**TASK TO COMPLETE:** Search the entries for the word "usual" and return every line where it is found.

(INPUT DATA Opens)

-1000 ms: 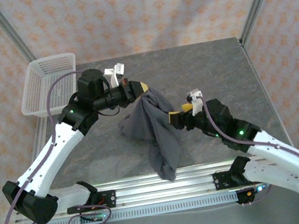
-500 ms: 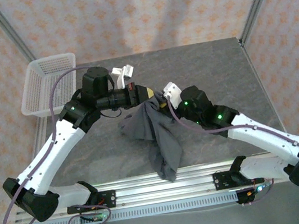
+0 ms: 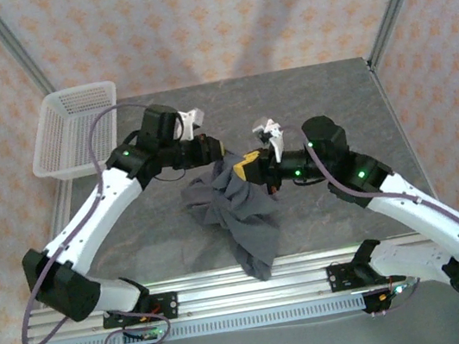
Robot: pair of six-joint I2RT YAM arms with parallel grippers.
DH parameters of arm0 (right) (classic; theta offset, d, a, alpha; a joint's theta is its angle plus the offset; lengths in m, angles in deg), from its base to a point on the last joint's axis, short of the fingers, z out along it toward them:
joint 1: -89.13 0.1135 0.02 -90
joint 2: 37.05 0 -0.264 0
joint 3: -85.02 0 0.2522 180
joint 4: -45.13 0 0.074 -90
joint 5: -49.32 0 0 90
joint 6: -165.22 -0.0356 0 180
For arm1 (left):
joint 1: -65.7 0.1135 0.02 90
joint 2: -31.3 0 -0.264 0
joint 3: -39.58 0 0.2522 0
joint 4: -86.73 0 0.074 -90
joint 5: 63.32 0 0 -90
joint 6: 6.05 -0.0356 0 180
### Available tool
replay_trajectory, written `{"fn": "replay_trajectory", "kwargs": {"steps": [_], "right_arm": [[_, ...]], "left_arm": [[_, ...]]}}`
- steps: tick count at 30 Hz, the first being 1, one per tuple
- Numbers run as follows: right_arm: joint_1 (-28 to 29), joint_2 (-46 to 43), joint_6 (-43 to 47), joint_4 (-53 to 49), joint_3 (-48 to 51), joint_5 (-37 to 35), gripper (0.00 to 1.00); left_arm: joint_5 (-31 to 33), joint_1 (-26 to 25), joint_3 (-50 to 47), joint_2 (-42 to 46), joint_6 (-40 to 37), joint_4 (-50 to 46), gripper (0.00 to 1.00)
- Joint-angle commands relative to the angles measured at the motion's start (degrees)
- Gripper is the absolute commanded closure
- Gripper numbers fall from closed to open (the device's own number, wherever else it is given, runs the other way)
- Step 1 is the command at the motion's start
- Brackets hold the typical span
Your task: Fold the inside-out t-shirt
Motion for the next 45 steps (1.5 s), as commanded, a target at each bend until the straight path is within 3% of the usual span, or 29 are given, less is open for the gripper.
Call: {"fn": "replay_trajectory", "kwargs": {"steps": [1, 4, 7, 12, 17, 20, 26, 28, 30, 33, 37, 39, 42, 43, 45], "right_arm": [[-0.92, -4.04, -5.77, 9.77, 2.24, -1.71, 1.0], [-2.94, -4.37, -7.06, 13.09, 5.37, -6.28, 1.0], [-4.29, -3.53, -7.78, 14.07, 6.54, -5.91, 1.0], [-5.14, -2.23, -7.99, 14.07, 6.3, -5.71, 1.0], [-5.32, -1.73, -7.79, 13.17, 5.47, -5.55, 1.0], [-5.32, -1.52, -7.99, 13.02, 5.5, -4.77, 1.0], [-5.32, -0.9, -10.79, 15.15, 5.41, -2.6, 1.0], [-5.23, -0.68, -11.18, 15.39, 5.16, -2.86, 1.0], [-5.32, -0.73, -11.2, 15.34, 5.23, -3.89, 1.0], [-5.32, -1.07, -11.55, 16.27, 6.13, -5.84, 1.0], [-5.32, -1.84, -11.71, 15.31, 7.46, -9.68, 1.0], [-5.32, -2.13, -9.69, 10.07, 8.51, -17.38, 0.94], [-5.32, -0.07, -2.72, -0.15, 12.0, -30.75, 0.93], [-5.32, 1.48, -1.34, -2.56, 12.68, -34.87, 0.88], [-5.31, 3.47, 1.21, -5.97, 11.65, -33.66, 0.77]], "left_arm": [[2.69, 2.39, -0.27, 1.78, 1.54, 4.76, 0.64], [5.61, 4.84, 0.57, 8.26, -1.82, -0.32, 0.5], [8.3, 5.28, 1.19, 15.4, -8.14, -6.66, 0.45], [-1.28, 3.03, -3.59, 21.85, -11.32, -6.92, 0.44], [-0.86, -5.14, -5.56, 18.6, -11.18, -1.02, 0.44], [-3.03, -5.56, -5.23, 14.3, -12.58, 1.82, 0.44], [-4.68, -5.58, -0.79, 8.39, -20.08, -1.11, 0.42], [-10.3, -5.61, -0.22, 7.05, -19.54, 0.17, 0.52], [-14.14, -5.7, -0.34, 6.57, -18.33, 1.73, 0.71], [-13.68, -5.64, -0.77, 7.7, -17.06, 2.94, 0.99], [-10.75, -5.39, -0.41, 10.52, -11.95, 6.65, 1.0], [-8.3, -5.07, 2.55, 11.01, -6.82, 6.94, 1.0], [-4.83, -4.62, 8.71, 9.35, 3.6, 6.17, 1.0], [-4.94, -4.55, 11.11, 7.9, 6.05, 4.79, 1.0], [-5.17, -4.54, 15.71, 4.58, 7.86, -0.36, 1.0]]}}
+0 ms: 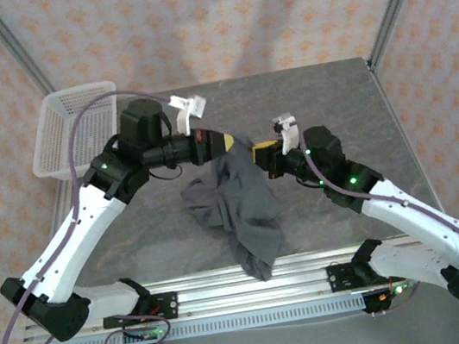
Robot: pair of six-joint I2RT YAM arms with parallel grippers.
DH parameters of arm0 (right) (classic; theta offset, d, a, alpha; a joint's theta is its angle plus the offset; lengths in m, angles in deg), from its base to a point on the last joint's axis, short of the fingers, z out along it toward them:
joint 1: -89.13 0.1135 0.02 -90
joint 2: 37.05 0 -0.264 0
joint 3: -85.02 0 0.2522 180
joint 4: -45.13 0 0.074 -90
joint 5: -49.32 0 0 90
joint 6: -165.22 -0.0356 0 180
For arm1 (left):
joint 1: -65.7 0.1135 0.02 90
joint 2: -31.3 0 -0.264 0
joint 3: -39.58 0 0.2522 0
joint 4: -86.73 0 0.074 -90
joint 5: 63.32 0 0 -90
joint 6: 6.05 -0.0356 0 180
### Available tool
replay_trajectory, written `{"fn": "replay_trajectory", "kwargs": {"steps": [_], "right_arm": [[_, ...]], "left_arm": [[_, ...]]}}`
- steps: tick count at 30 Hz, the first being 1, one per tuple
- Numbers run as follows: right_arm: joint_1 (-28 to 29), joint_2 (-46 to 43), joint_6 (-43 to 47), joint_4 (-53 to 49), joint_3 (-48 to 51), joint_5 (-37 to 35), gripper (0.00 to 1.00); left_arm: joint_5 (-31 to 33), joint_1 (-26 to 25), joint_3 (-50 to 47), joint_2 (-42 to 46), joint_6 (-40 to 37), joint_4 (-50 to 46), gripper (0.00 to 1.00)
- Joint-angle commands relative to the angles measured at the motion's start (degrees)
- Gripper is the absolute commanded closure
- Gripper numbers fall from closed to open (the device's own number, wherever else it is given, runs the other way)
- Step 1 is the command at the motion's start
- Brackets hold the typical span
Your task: Fold the inside-out t-shirt
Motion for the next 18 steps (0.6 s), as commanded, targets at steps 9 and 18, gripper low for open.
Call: {"fn": "replay_trajectory", "kwargs": {"steps": [9, 18], "right_arm": [[12.48, -7.29, 1.65, -8.01, -3.28, -25.8, 0.59], [21.38, 0.12, 11.19, 3.76, -4.94, -41.64, 0.42]], "left_arm": [[2.49, 0.65, 5.18, -6.77, 12.86, -3.64, 1.0], [1.94, -0.1, 5.21, -6.8, 12.35, -1.53, 1.0]]}}
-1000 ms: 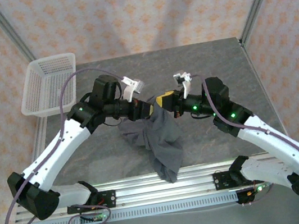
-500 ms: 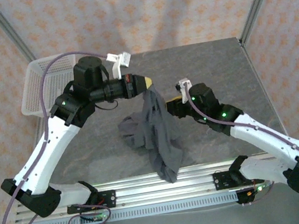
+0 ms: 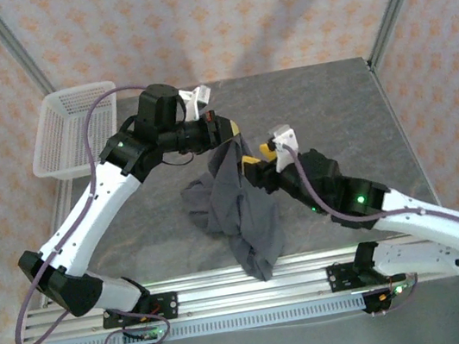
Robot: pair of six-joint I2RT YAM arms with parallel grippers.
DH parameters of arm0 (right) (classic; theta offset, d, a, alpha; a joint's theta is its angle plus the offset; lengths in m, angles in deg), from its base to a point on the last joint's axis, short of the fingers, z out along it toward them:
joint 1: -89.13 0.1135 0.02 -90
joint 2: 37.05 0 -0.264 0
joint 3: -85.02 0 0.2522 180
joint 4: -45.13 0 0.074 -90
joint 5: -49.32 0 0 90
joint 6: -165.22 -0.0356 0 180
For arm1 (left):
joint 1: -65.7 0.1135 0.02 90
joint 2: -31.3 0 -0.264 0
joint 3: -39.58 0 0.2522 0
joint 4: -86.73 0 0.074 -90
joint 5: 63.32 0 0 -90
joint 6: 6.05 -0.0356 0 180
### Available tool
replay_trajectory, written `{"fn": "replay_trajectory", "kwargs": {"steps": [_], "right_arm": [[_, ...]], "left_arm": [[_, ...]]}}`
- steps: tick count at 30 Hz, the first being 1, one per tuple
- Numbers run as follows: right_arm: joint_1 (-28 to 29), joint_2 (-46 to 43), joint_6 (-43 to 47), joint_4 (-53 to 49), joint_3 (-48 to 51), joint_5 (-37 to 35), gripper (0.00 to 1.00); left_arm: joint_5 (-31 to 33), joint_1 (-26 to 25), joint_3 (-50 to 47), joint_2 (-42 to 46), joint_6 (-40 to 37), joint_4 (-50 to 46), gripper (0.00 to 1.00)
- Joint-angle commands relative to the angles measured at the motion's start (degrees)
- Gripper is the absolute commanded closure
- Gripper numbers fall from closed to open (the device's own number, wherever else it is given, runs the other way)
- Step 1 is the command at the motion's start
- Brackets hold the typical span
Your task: Fold the inside-out t-shirt
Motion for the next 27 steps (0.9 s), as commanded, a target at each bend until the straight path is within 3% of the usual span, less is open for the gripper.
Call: {"fn": "replay_trajectory", "kwargs": {"steps": [1, 3, 9, 13, 15, 17, 21, 25, 27], "right_arm": [[-1.21, 3.74, 8.1, 7.51, 2.33, -11.51, 0.42], [-4.94, 4.84, 13.4, 11.27, 6.42, -3.82, 0.43], [-10.84, 7.2, 16.47, 9.72, 6.47, 11.12, 0.48], [-11.48, 8.45, 14.9, 7.76, 4.01, 19.61, 0.61], [-11.68, 8.02, 12.68, 6.51, 2.16, 26.93, 1.0], [-12.16, 6.26, 8.67, 6.59, 0.81, 35.13, 1.0], [-12.91, 1.11, -3.49, 12.64, 0.64, 48.8, 1.0], [-13.59, -2.07, -8.64, 17.02, 2.14, 49.02, 1.0], [-15.21, -3.07, -8.9, 18.15, 3.13, 47.01, 1.0]], "left_arm": [[-0.89, -0.27, 0.69, 1.55, -0.1, 1.09, 1.0], [-0.72, -0.36, 1.3, 1.4, -0.67, 0.34, 1.0], [-1.26, -0.74, 2.56, 0.96, -0.8, 0.3, 1.0], [-1.24, -0.73, 2.62, 0.74, -0.33, 0.94, 1.0], [-0.89, -0.45, 3.08, 0.64, -0.23, 0.23, 1.0], [0.67, 1.34, 2.73, 1.18, -0.98, -1.66, 1.0], [4.32, 11.13, -4.14, 2.93, -5.49, -3.39, 1.0], [2.51, 12.99, -5.6, -0.74, -9.82, -3.45, 1.0], [0.39, 12.76, -6.21, -0.86, -8.49, -0.75, 0.78]]}}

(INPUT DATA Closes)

**COMPLETED EXERCISE:**
Motion for the next 45 steps (1.5 s), as commanded, a target at each bend until the straight path is within 3% of the usual span, or 29 are given, less is open for the gripper.
Motion for the next 27 steps (0.9 s), as commanded, a target at each bend until the straight path is within 3% of the usual span, less is open for the gripper.

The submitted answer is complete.